Kevin, yes, as Keith said, I've talked a bit about worldbuilding in some of my ImagineFX articles. There are a lot of dimensions to it. On the blog I've talked about some science fiction ideas, like creating a "lived-in future" http://gurneyjourney.blogspot.com/2008/09/lived-in-future-part-1.html
Also there's a bit about it in the Imaginative Realism book. But you're right: it deserves a whole video or something.

Erik Bongers said...

Congrats on the new expo.

Off-topic, here's an interesting gizmo for maquetteers: google "3D doodler"...

Connie Nobbe said...

Congratulations on that exhibit. By the way, I think the frame on your painting shown in the photo on the right, is perfect for that painting! It's like the architecture you have in the book. You must have had that custom made. I wish I could see your show, I am sure it's awesome. I really appreciate your work and this blog!

Tom Hart said...

Congratulations James! Echoing what others have mentioned here, I sure wish I could attend the exhibit and the lectures. Know that we're all there supporting you in spirit!

Alhaitham Jassar said...

Yes I meant it as a joke :) Being an artist myself I can't imagine the feeling if somebody stole a painting of mine. On another note, I wish I could attend as well! I hope someday we'll see an exhibit for you in Atlanta.. I'll be the first in line.

escuderoimagine said...

Hello

Congratulations James!

From Toledo, Spain
Álvaro

PD: Thanks for create "Color and Light" book. Now Its mi "libro de cabecera" ;)

JeffRogers said...

James, I loved your quote from Robert Louis Stephenson about art needing to be "gritty and pedestrian." but I can't find that quote anywhere! Can you share the source?
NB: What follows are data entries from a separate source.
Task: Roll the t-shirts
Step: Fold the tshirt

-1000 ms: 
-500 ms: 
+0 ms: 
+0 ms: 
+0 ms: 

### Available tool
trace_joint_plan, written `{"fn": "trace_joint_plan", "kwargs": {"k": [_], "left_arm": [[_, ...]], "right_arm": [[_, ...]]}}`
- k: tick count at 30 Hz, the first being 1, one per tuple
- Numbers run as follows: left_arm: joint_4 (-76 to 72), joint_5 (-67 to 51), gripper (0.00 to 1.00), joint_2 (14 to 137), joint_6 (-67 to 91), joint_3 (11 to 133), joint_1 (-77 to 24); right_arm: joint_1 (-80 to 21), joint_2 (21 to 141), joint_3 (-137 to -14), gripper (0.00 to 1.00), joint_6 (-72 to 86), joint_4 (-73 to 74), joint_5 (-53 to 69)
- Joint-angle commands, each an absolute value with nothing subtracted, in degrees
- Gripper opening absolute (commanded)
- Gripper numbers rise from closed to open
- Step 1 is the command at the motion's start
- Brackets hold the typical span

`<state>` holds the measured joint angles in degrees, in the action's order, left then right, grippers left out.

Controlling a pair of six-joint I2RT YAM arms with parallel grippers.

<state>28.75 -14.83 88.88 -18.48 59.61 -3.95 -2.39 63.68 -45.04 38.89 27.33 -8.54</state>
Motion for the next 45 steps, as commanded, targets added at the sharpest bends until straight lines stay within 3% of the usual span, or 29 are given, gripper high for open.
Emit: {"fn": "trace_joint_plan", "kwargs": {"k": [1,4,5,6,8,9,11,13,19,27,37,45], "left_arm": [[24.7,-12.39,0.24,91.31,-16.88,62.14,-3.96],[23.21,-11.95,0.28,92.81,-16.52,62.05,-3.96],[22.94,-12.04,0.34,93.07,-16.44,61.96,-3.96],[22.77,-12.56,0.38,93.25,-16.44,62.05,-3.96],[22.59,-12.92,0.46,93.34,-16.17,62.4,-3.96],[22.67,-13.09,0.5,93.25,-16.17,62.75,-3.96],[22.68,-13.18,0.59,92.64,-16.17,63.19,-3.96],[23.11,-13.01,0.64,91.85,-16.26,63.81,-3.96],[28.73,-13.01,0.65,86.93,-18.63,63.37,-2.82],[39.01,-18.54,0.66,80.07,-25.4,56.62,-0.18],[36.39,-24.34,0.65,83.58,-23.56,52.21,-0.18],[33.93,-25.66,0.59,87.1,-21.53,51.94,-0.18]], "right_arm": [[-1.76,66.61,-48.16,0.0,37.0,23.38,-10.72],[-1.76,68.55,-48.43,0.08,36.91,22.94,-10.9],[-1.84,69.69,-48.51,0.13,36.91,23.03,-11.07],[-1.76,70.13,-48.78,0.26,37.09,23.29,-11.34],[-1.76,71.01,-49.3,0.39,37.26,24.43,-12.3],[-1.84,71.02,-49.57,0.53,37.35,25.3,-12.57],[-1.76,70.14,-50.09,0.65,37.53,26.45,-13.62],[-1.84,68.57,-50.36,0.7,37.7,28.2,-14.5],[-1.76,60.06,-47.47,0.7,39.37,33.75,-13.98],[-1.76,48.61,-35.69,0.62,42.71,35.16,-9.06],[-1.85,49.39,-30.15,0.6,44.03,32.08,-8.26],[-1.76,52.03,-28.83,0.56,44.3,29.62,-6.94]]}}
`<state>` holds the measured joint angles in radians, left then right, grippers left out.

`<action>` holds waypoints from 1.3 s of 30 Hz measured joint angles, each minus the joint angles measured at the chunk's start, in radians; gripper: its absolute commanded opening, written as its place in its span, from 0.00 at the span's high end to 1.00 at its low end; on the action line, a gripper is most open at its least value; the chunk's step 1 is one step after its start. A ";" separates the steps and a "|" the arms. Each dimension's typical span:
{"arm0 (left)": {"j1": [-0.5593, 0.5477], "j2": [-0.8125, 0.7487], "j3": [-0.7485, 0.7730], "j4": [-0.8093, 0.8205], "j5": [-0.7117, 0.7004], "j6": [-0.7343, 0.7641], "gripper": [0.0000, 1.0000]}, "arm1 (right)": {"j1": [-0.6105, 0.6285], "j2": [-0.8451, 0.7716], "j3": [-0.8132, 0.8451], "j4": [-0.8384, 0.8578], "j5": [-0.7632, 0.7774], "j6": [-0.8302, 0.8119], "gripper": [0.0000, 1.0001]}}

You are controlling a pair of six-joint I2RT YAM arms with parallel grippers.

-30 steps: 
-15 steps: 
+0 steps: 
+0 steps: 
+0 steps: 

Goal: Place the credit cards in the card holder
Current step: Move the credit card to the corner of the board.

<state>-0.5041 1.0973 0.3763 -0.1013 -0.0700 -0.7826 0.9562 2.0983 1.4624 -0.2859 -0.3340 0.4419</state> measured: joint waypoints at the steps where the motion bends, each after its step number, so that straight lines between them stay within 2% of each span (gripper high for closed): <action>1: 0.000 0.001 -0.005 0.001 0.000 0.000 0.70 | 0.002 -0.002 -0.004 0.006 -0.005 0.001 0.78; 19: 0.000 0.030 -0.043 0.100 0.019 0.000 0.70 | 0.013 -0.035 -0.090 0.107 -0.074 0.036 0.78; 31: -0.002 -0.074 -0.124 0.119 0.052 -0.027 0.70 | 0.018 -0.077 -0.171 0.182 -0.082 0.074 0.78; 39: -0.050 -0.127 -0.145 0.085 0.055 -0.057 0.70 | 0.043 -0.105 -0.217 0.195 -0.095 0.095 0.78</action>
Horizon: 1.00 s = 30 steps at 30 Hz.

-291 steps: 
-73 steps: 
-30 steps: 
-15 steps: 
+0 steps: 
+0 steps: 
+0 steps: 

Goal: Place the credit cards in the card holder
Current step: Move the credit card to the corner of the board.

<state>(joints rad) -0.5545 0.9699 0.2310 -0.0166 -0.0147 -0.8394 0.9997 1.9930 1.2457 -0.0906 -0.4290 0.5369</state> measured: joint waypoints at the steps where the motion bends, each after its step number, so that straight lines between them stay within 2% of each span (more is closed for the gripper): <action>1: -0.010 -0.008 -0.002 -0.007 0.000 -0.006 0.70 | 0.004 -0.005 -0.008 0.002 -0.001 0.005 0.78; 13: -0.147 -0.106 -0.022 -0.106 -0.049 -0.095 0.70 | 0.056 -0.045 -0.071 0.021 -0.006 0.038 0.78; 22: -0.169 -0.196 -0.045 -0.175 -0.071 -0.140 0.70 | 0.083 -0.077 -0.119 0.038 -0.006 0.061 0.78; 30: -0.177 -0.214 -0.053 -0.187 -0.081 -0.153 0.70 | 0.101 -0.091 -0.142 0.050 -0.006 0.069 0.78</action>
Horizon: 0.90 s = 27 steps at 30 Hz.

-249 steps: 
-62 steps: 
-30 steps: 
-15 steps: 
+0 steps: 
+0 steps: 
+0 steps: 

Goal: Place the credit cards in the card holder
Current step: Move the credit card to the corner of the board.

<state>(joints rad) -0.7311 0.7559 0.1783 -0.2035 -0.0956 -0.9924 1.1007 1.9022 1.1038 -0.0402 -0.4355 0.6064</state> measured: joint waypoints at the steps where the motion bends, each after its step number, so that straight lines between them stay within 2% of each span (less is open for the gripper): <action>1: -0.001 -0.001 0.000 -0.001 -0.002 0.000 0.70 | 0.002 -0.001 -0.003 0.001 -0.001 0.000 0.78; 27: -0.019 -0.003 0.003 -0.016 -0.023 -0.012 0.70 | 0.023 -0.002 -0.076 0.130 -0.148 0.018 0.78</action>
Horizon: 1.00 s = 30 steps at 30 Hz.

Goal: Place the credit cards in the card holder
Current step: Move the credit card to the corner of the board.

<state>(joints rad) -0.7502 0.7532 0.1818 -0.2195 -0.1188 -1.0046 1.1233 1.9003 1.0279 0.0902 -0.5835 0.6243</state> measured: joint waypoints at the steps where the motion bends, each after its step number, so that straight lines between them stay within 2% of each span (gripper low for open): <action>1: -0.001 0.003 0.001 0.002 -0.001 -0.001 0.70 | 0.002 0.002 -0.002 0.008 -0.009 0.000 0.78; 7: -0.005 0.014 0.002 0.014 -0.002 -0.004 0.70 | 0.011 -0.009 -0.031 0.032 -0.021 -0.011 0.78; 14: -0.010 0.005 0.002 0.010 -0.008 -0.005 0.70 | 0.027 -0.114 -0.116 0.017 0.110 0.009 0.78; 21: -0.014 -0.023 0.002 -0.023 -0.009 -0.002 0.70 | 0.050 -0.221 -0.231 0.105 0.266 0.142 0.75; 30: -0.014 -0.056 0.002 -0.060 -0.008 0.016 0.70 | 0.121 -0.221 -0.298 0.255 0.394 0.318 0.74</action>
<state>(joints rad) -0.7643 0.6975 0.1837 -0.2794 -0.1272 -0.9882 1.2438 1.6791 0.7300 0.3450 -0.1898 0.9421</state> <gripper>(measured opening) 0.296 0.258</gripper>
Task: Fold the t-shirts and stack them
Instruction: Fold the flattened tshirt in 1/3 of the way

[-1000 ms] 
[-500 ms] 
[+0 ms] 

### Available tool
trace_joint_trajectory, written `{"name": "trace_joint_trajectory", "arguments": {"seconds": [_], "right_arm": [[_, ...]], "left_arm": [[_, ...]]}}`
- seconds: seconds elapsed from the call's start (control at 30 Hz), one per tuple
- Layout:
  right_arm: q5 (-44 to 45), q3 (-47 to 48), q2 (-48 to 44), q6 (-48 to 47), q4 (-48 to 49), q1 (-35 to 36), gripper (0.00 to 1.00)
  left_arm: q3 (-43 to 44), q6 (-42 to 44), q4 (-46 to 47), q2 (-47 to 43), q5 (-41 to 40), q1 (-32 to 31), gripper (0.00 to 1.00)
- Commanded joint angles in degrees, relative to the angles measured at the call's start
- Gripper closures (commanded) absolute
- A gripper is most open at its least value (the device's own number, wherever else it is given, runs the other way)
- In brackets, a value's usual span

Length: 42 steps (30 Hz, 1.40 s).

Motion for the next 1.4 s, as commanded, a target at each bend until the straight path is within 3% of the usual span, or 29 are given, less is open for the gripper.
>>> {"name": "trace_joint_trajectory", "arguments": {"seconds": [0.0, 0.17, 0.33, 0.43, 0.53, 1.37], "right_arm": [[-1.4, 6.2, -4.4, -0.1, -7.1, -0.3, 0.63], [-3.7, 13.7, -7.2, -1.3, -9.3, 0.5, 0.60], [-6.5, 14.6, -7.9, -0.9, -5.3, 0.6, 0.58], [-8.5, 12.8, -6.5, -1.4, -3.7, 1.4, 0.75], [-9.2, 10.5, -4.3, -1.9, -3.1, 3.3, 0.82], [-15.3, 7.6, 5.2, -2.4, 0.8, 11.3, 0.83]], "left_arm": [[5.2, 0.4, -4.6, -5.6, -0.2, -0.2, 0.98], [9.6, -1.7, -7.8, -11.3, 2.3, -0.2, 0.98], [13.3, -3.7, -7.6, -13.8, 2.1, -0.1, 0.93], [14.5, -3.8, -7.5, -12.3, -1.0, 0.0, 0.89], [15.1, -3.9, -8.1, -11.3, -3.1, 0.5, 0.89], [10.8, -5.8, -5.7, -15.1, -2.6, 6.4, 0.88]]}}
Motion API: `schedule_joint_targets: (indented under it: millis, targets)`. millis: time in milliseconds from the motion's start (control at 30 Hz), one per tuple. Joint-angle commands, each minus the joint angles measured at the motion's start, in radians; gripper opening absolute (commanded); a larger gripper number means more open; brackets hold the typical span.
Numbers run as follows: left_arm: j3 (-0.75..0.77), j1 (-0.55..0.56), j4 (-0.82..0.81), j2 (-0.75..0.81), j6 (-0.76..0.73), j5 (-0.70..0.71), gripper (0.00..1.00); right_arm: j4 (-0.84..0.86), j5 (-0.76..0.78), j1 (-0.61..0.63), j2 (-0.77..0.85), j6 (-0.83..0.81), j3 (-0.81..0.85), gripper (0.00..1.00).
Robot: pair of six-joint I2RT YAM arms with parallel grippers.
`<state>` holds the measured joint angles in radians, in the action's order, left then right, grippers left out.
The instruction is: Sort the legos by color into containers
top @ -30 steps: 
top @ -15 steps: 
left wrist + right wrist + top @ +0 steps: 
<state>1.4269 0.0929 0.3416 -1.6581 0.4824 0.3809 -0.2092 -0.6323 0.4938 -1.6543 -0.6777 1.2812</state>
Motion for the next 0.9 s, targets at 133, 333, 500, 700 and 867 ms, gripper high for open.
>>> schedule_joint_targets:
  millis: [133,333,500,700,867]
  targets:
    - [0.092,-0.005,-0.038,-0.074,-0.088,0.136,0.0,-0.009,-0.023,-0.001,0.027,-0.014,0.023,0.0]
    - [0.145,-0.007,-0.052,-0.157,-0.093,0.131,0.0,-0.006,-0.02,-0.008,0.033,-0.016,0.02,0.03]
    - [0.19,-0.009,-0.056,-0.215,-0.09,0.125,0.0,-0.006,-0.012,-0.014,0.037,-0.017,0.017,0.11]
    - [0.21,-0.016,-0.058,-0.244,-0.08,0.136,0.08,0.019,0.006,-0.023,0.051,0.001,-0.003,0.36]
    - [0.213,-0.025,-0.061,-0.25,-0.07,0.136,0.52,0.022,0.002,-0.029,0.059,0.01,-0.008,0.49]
Thanks!

ArtstudentConceptualStorytelling said...

Thank you so much for visiting!!! It was an excellent lecture/gallery opening and I hope you enjoyed your time here. In case you forgot the name of the thing that was mentioned, it was "Cowboy Bebop" and it's sure to entertain. Have a good one and keep at it!

-Student

aftermathcomic said...

Thanks for the info Keith and James. I'll get a copy of that magazine for sure. And thanks for the link to the article. I couldn't find it, myself. I knew it had to be on the blog somewhere... I'll go through Imaginative Realism again, as well. Always a good read. I pick out new things every time... Like good music, haha!

I would love to see a video like that. I would not hesitate to pay for it, too, if you offered it as a video tutorial/lecture kinda thing.

Still waiting on that Gurney Journey TV show...

Thanks!

-Kevin

Owen said...

Thank you for that lecture! It was fascinating and wonderfully inspiring! I look forward to re-immersing myself in your work now that I've got a copy of Journey to Chandara. It's been way too long since the last time I read Dinotopia.
thanks,
-Owen

James Gurney said...

Thanks, everybody!

Jeff, I can't track back to where I read that quote by Robert L. Stevenson. I copied it from something into my notebook, and now I'm wondering if it is a misquote. Here might be the actual quote: “True romantic art makes a romance of all things. It reaches into the highest abstraction of the ideal; it does not refuse the most pedestrian realism.” This comes from his essays on the art of writing.

Alvaro, you have taught me a new phrase in Spanish, thank you.

Steph Ayres said...

I cannot wait to come see this! So glad I'm visiting Vermont at this point in time, just a quick hop skip and a jump and I'll be there in NH! YAY! Sad to be missing your lecture, but we can't have it all eh?

Matthew Meyer said...

Wonderful! I wish I could visit there and see them in person, but even just seeing these photos is fantastic. I'm so used to seeing those images in the book that seeing their size relative to a human is really interesting!